Movement down the slope of a hillside of unstable materials drawn only by their weight. Gravitational processes are not external geological agents.

• Emergences: Produced in vertical or very steep slopes. The phenomena may be falling, rolling, etc.
• Slides: The landslide deposit slips on the slope without losing contact with it, either on the concave surface or scarring.
• Raptation: In periglacial climates, the clasts are raised by small columns of frost and ice during the fall. When the ice melts, they fall.
• Solifluction: The field is moving very slowly, behaving like a viscous liquid.

Slope Phenomena Hazards

A serious risk, mainly in areas of steep reliefs and densely populated areas, where they produce damage to infrastructure and cause many casualties.

Slow phenomena such as solifluction cause slope deformations that can damage highways and rail lines, tilt or fell poles, and affect the foundation and stability of buildings, but rarely harm people.

Rapid and violent events such as falls and landslides block roads and are usually associated with events like heavy rain or earthquake energy that can cause catastrophic damage.

Slope Phenomena Forecast

Based on the detailed mapping of the territory, taking into account factors such as the susceptibility to sliding of the material, easily erodible or highly fractured strata inclined in favor of the slope, or the presence of a level-off.

Hazard maps of displacements are prepared based on the overlap of the slope and a geological map, land occupation, and the landslide susceptibility.

Slope Phenomena Prevention

Structural measures usually associated with land use to avoid occupation of risk areas. They include installing metal mesh, building walls and gabions, terracing of sloping land, concrete slope surface, and anchor installations and porous pipes for water drainage.

Prediction

Based on the observation of precursors, although one cannot know in advance the moment, it can work with preventive measures to avert catastrophe. Some of these signs are cracks on the top of the slope, steps on the ground, or leaning poles.

Wild Water

Water viewer formed by water that runs on the ground surface after heavy precipitation, before being channeled into a river system or torrent.

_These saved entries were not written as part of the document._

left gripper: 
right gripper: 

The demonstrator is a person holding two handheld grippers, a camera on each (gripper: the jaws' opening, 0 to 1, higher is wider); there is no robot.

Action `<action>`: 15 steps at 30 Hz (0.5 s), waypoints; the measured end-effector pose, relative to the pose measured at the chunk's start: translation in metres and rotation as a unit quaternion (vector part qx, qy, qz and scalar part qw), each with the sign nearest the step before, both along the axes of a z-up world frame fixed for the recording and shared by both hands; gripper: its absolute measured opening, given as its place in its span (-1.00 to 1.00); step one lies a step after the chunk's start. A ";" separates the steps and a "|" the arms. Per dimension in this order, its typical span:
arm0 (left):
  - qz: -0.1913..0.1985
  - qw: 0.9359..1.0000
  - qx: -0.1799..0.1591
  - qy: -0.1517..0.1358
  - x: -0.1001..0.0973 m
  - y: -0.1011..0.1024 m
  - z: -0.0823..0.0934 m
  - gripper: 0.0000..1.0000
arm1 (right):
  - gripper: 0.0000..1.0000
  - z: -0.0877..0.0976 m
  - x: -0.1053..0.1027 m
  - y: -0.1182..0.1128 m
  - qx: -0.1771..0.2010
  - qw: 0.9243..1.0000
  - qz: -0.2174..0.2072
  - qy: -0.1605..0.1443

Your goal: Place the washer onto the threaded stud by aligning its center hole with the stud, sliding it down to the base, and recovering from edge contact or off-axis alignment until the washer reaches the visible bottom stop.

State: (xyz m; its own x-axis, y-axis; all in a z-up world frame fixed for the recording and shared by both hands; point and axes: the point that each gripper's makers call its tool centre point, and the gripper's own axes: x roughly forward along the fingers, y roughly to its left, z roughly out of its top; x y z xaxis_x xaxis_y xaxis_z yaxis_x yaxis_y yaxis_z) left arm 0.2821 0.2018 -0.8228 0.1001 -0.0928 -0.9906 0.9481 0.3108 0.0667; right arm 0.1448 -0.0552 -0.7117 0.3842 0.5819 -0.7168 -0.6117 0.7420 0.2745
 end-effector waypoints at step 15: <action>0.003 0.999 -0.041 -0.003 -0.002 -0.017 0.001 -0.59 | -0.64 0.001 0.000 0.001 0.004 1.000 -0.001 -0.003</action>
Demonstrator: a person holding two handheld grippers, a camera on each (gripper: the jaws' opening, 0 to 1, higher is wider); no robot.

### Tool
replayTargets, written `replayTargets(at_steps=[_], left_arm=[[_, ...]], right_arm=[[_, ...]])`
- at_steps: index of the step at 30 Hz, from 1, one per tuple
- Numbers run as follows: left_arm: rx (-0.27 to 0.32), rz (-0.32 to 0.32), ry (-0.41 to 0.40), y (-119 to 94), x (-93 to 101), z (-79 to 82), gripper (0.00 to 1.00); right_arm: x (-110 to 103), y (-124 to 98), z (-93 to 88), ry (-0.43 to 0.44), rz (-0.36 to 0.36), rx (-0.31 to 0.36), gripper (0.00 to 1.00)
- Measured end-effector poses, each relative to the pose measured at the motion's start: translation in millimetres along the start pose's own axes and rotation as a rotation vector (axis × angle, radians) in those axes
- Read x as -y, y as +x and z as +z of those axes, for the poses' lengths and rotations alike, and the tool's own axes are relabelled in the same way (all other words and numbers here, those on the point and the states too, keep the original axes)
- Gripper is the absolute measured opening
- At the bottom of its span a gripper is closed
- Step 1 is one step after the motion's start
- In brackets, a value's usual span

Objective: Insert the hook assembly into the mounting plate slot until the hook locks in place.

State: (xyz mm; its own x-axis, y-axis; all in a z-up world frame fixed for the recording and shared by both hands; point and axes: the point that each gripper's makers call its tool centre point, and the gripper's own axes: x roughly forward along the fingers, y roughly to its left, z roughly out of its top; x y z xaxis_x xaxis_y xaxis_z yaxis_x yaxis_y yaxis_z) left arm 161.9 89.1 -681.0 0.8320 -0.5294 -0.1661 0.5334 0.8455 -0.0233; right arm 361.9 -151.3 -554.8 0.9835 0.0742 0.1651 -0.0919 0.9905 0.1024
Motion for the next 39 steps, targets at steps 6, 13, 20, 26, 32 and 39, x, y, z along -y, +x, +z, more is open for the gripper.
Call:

In areas of steep slopes, the erosive capacity is large and an erosion area widens in the upper valley.

Torrential Systems

These are not permanent water courses that are fed with water from melting groundwater outcrops or rainfall. Its large transport capacity during torrential floods successfully mobilizes large clasts. Sedimentation occurs violently, and deposits are characterized by being a mixture consisting of clasts of various sizes.

Dynamic Risk for Torrential

• Erosion: This is the start and disposal of soil materials.
  • Elimination of fertile soil and causes of desertification
  • Slope instability phenomena can lead to slope collapse.
• Flow or dendritic torrential flood: These occur when a severe storm suddenly increases the erosion and transport capacity of a downpour. These processes are destructive and pose a significant risk to buildings and infrastructure built on these slopes.

Torrential Hazard

Consists of hazard mapping that considers the steepness of the slope, the cohesion of materials, ground permeability, frequency and intensity of the downpours, and territorial occupation.

Prevention of Torrential Dynamics

The following measures are applied:

• Restraint of soil and increased permeability of the land in the watershed by reforesting and planting herbaceous species.
• Correction of the slopes of the reception basins by terracing.
• Works rolling by building dams on the drainage channel
• Rectify the causes in the alluvial fan with a driver that directs the flow and avoids spilling over the dimension of the fan.
• Construction of building walls to protect

Prediction

Torrential flood prediction is based on early warning systems. When storms are anticipated, the alert is activated, it alerts the population at risk, and intervention devices (fire brigade, civil protection…) are deployed. The measurement stations send data in real time, assess the situation, and determine whether one can expect the formation of a dendritic flow, in which case we proceed to the evacuation of the area.